▸ WORK TASK
Among the lines below, take the one holding "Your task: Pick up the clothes", the one holding "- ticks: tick", and all lines between them. Set them down exactly.

------------------------

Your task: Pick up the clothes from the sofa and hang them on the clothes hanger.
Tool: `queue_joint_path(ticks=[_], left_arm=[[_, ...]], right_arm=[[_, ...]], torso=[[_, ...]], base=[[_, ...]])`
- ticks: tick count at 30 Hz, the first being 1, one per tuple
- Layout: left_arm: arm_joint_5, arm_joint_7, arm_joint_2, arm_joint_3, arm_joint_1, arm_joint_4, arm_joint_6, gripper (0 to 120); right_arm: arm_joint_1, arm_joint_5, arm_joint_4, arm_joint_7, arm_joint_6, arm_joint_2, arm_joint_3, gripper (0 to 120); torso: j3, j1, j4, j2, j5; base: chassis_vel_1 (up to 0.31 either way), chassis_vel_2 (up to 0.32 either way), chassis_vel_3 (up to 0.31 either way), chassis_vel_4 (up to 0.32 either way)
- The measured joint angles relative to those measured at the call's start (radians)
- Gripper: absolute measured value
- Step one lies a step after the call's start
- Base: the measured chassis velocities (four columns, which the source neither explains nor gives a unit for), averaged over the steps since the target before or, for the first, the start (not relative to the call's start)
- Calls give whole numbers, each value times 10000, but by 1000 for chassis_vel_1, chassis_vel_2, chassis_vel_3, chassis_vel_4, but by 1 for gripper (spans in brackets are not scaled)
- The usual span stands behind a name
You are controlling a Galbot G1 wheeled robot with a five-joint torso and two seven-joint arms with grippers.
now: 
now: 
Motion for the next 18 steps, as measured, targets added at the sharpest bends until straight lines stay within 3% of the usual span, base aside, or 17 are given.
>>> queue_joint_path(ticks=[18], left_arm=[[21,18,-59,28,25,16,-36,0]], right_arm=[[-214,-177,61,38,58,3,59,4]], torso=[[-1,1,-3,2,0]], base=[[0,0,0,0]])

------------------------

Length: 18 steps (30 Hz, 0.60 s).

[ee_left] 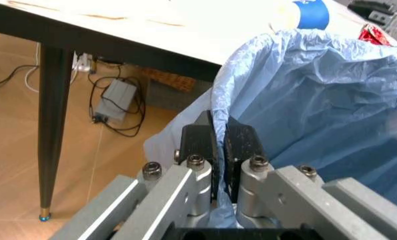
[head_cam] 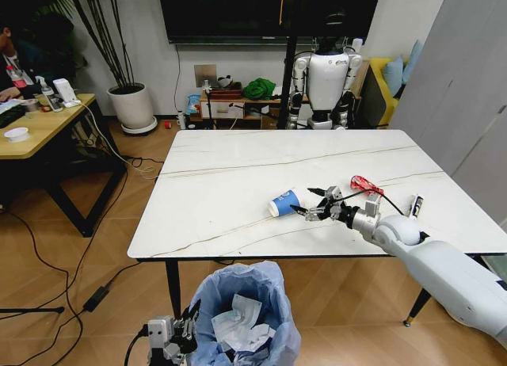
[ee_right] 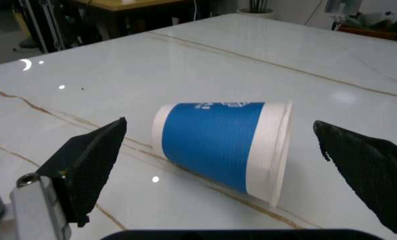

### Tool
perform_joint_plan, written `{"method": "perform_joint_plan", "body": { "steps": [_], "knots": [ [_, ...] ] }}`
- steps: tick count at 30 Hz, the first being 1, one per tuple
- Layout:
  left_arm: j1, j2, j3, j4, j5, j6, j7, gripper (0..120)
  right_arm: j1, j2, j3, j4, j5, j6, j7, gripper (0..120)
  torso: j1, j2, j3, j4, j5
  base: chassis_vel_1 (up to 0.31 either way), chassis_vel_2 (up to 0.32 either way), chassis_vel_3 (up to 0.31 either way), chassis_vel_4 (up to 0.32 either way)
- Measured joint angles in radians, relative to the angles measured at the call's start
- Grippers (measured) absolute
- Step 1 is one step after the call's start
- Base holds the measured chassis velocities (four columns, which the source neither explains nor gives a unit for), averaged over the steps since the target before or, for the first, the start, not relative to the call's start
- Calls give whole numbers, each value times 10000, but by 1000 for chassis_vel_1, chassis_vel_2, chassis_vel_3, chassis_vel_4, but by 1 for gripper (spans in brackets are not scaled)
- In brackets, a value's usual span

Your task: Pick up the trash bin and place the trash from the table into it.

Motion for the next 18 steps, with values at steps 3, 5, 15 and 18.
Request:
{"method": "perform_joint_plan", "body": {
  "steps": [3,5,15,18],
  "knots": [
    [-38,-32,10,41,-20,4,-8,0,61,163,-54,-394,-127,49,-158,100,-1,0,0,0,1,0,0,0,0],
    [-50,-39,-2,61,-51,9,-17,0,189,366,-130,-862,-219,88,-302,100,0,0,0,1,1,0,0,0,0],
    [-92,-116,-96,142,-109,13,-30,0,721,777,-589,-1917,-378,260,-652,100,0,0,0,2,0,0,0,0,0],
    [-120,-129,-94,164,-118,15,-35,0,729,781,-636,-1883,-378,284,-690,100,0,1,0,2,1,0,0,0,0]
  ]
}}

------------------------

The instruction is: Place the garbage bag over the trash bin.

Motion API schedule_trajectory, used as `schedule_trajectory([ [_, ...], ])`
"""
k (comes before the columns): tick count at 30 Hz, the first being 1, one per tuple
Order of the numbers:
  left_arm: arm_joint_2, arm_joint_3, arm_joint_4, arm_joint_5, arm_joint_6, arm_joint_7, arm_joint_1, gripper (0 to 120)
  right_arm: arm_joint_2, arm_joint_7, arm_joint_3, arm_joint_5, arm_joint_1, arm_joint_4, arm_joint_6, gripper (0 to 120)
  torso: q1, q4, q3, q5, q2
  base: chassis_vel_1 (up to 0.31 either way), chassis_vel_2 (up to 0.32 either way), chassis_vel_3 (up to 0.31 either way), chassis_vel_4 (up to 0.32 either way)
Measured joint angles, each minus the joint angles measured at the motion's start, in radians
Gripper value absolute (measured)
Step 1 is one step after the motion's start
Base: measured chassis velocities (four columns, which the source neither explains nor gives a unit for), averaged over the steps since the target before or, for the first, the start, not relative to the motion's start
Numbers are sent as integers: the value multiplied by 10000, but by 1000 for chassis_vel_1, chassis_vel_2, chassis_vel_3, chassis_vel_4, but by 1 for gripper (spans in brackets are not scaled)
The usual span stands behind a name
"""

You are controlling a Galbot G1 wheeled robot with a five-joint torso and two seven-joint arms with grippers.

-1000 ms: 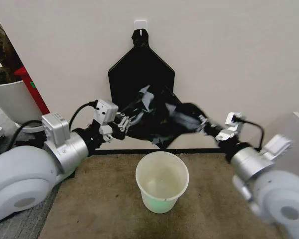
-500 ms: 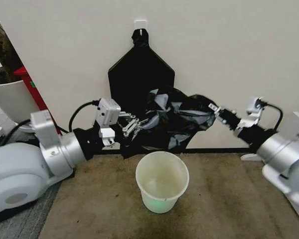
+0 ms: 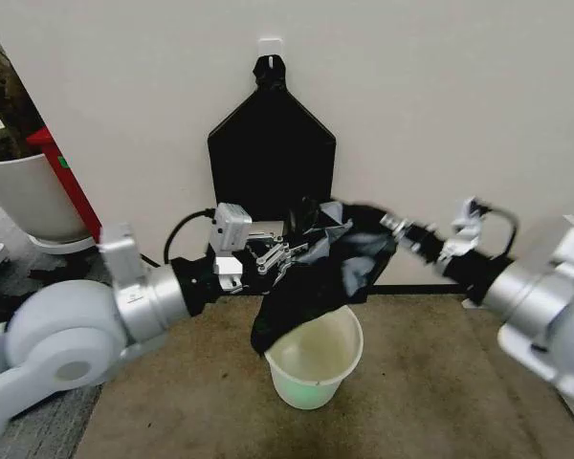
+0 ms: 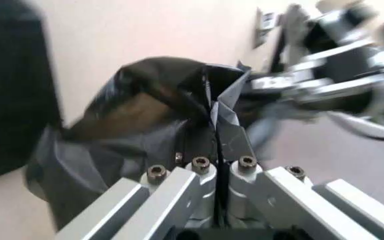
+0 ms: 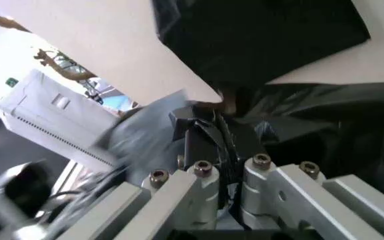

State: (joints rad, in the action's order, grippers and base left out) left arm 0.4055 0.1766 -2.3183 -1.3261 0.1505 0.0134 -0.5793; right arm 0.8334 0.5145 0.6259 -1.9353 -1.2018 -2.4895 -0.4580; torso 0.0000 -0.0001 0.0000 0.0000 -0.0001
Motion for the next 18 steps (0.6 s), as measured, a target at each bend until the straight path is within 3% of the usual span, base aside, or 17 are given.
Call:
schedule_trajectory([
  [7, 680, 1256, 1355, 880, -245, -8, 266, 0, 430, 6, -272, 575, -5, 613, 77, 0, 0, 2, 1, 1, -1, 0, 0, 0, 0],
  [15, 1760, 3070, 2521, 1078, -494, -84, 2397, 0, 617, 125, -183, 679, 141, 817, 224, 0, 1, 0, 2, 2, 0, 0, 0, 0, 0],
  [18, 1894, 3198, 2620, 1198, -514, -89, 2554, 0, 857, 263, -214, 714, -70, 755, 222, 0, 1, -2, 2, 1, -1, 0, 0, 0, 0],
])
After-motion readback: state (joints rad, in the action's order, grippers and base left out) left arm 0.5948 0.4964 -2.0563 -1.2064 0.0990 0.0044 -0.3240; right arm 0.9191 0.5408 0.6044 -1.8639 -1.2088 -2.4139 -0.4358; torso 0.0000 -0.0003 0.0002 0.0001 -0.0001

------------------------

▸ RESPONSE TO THIS TASK
Your task: Pick up the clothes from the sofa and hang them on the clothes hanger.
Tool: `queue_joint_path(ticks=[_], left_arm=[[_, ...]], right_arm=[[_, ...]], torso=[[_, ...]], base=[[_, ...]])`
- ticks: tick count at 30 Hz, the first being 1, one per tuple

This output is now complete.